*** Opening of Exercise inputs ***

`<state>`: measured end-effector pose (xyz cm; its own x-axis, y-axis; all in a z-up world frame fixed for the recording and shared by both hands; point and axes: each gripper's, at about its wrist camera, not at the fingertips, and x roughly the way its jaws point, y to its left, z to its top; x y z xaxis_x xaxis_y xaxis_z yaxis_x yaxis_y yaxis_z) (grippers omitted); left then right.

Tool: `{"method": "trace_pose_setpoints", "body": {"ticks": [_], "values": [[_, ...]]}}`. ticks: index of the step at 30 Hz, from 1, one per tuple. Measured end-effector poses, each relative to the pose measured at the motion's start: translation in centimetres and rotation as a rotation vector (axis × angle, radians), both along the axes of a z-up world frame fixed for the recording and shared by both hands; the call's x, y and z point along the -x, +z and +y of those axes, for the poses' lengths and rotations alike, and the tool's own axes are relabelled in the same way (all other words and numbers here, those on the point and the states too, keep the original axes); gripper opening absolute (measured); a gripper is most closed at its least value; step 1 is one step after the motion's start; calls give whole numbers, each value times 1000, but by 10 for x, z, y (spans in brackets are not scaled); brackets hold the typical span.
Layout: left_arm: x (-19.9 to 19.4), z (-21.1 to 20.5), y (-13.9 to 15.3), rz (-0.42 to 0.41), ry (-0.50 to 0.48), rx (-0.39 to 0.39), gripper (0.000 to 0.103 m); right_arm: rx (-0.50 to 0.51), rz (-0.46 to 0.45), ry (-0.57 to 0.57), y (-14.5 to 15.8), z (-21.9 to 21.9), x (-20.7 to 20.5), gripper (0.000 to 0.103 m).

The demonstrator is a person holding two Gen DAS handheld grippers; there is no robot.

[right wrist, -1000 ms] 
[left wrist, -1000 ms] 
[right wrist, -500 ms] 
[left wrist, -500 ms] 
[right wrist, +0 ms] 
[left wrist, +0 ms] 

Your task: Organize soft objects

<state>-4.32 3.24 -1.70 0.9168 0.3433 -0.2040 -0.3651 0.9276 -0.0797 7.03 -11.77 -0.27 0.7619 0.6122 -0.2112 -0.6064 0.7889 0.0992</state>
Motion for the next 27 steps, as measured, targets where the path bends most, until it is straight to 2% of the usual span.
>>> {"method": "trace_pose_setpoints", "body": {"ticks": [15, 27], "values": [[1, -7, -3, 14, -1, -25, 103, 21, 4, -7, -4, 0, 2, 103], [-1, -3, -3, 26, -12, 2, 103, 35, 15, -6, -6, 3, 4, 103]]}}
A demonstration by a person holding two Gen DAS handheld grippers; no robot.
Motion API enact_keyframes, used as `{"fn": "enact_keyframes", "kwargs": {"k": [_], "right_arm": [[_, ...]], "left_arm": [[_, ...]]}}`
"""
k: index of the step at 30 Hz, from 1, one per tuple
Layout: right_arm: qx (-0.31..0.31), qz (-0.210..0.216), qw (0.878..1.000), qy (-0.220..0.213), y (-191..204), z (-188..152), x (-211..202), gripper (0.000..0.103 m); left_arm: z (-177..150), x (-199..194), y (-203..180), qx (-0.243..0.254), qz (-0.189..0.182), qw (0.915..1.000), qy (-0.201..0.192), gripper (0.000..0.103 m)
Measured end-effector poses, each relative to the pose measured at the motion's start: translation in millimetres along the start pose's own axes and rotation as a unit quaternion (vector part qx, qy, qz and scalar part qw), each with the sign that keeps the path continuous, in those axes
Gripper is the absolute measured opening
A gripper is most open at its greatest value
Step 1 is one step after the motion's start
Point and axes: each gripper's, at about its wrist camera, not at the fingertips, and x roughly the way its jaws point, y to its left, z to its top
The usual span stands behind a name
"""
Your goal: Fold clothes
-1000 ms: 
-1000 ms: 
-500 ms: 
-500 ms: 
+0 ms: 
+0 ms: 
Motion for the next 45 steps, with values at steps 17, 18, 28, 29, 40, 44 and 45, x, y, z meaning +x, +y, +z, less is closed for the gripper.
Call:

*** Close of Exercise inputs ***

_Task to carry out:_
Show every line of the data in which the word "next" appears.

_Written solution:_
Motion for the next 27 steps, as measured, targets where the path bends most, until it is straight to 2% of the usual span.
Motion for the next 45 steps, with values at steps 17, 18, 28, 29, 40, 44 and 45, x, y, z meaning +x, +y, +z, less is closed for the gripper.

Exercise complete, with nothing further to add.